| |
Ona ne diyeceğiz?
Mesut Barzani dün Erbil'deki bölge parlamentosunda "Kürtler'in hak ve çıkarlarını koruyacağına" and içerek göreve başladı. ABD, Rusya, Çin, İngiltere, Almanya, İtalya, İspanya, Yunanistan, Mısır, Suriye ve Güney Kore'nin özel temsilci gönderdiği, Irak devleti adına Cumhurbaşkanı Celal Talabani'nin katıldığı töreni Güneydoğu kökenli siyasi şahsiyetler de izledi: Haşim Haşimi, Mehdi Zana, Mahmut Sönmez, İbrahim Aksoy, Mehdi Sever gibi... Barzani alkışlar eşliğinde yeminini noktalarken, bizi de bir kaygı aldı: Bundan böyle ona nasıl hitap edeceğiz? Ondan söz ederken unvanını nasıl belirteceğiz? Barzani'yi o göreve seçen kurumun adı: Kürdistan Bölge Parlamentosu. Barzani'nin ünvanı: Kürdistan Bölgesi Başkanı. Oysa telaffuz edildiğinde Türkiye'yi yerinden zıplatan sözcük bu. Zıplatmakla kalmıyor, ağzından kaçıranlar hakkında soruşturma açılması tehlikesi de yaratıyor. Hatırlayın; 2002 başında Başbakan Ecevit, ABD'ye bir rapor götürmüştü. Türk sınırının hemen ötesine "Kürdistan'a hoşgeldiniz" tabelası dikilmesinden, Irak'a giriş yapanların pasaportlarına Barzani'nin emriyle "Kürdistan" damgası vurulmasından duyulan rahatsızlık anlatılıyordu. Bu girişimlerin "Bağımsız Kürdistan planının belirtileri" olarak görüldüğü vurgulanan raporda, "Türkiye açısından orası Irak'ın parçasıdır ve adı Kuzey Irak'tır" deniyordu. ABD'den ses çıkmadı, Türkiye de sonra tezkere krizi nedeniyle pek üstüne gidemedi. Ardından Barzani bir adım daha attı: Kuzey Irak'ta yaşayanların Kürdistan kimliği taşımalarını istedi. Hatta bu kimliklerin Türkiye'de de (örneğin Hakkari bölgesinde) dağıtılmaya başlandığı söylentileri ortaya atıldı, AK Parti Balıkesir Milletvekili Turhan Çömez iddiaları soru önergesiyle Meclis'e taşıdı. Daha sonra "Kürdistan Airlines" kuruldu. İlk seferlerini Erbil-İstanbul arasında düzenlemeye kalkınca, Türkiye "O kadarı fazla" diyerek reddetti. Reddetmekle kalmadı, misilleme olarak pasaportunda Kürdistan yazan, adında Kürdistan geçen Iraklılar'ın THY ile uçmalarını engellemeye başladı. Son olarak Stockholm'da soyadı Kürdistan olan Iraklı bir aile tam uçağa bineceği sırada durduruldu. İsveç'te kıyamet kopunca oradaki büyükelçiliğimizin bir yetkilisi "Irak vatandaşının adı Kürdistan olduğu için engellenmesi yanlış. Ancak doğum yerini Kürdistan olarak yazdıranlara bu uygulama yapılabilir" dedi.

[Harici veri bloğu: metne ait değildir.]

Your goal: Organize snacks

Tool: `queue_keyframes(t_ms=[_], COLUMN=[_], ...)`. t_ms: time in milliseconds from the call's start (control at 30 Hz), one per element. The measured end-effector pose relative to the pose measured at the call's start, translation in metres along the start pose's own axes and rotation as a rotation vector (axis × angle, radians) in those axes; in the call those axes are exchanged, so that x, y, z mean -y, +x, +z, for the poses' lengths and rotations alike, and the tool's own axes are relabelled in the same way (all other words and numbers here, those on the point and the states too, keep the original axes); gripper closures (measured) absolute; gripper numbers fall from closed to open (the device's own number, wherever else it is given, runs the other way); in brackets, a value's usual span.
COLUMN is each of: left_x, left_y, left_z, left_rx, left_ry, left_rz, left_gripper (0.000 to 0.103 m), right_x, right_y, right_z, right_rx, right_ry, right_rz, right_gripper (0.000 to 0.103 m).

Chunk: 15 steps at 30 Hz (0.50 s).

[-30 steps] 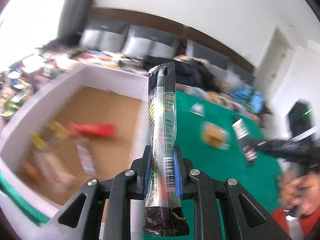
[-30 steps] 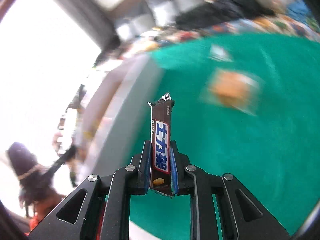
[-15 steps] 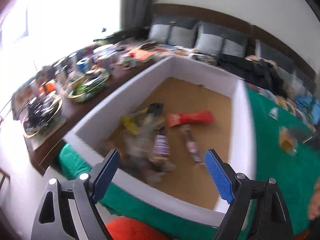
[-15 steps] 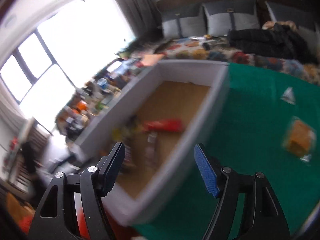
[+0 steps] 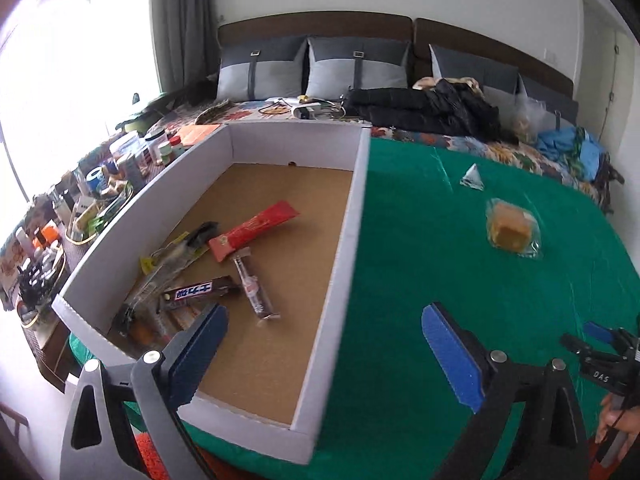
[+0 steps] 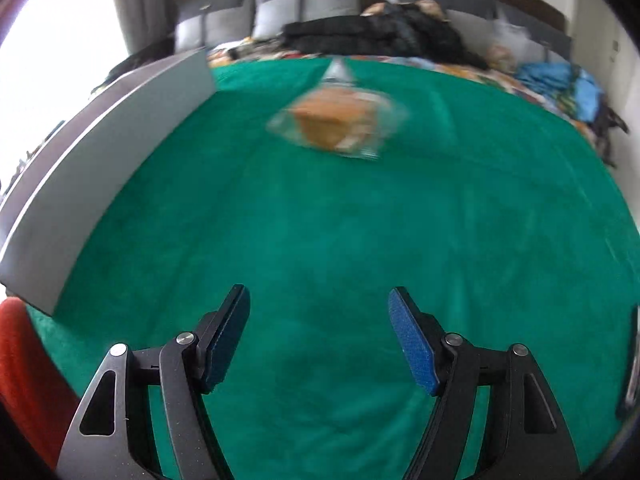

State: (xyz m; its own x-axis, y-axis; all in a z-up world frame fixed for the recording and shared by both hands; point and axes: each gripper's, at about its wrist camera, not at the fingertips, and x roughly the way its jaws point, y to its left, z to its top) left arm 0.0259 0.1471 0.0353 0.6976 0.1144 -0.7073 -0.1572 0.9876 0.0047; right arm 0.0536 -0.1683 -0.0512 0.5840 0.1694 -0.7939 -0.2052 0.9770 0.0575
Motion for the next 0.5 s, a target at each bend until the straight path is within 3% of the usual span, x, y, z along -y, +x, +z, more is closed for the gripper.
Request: queue_keyframes(t_ms=[500], left_x=[0.039], left_y=[-0.011], left_z=[0.001], left_rx=[0.001], left_ry=[0.081], left_rz=[-0.001], left_gripper=[0.006], right_x=[0.026], right_y=[0.006], right_z=[-0.026], right_rx=[0.024], right_ry=[0.054], right_rz=[-0.042], right_gripper=[0.028])
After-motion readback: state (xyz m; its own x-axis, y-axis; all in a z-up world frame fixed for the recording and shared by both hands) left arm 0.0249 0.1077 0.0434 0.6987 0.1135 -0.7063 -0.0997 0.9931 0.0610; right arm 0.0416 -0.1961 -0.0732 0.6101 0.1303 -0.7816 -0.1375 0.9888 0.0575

Vulpes vulpes vs Bırakın insanları, hayvanlarda bile o sözcüğün kullanılması sakıncalı bulunuyor. BM Kalkınma Programı'nın (Kemal Derviş'in yaz sonunda başkanlığını üstleneceği örgüt), neslinin tükenmesini önlemek için 30 bin dolarlık destek sağladığı kızıl tilkinin Latince "Vulpes vulpes kurdistanicus" olan adı "Türkiye'nin üniter yapısını bozucu nitelikte " bulundu ve üç sözcükten sonuncusu çiziliverdi. Geriye kaldı: "Vulpes vulpes..." Peki biz şimdi Barzani'ye ne diyeceğiz? Unvanının başına "sözde" koysak, olmaz. "Irak Kürdistanı Başkanı" desek, başka Kürdistan'lar varmış çağrışımı yapacak. Henüz hiçbir liderimizden kutlama mesajı da gitmedi ki, Türkiye'nin resmi yazışmalar için bulduğu formülü öğrenelim. Neme lazım; en iyisi ihtiyatı elden bırakmamak ve "Vulpes vulpes" diye geçiştirmek. Yani, "Tilki tilki". Biri Barzani, diğeri de Talabani için!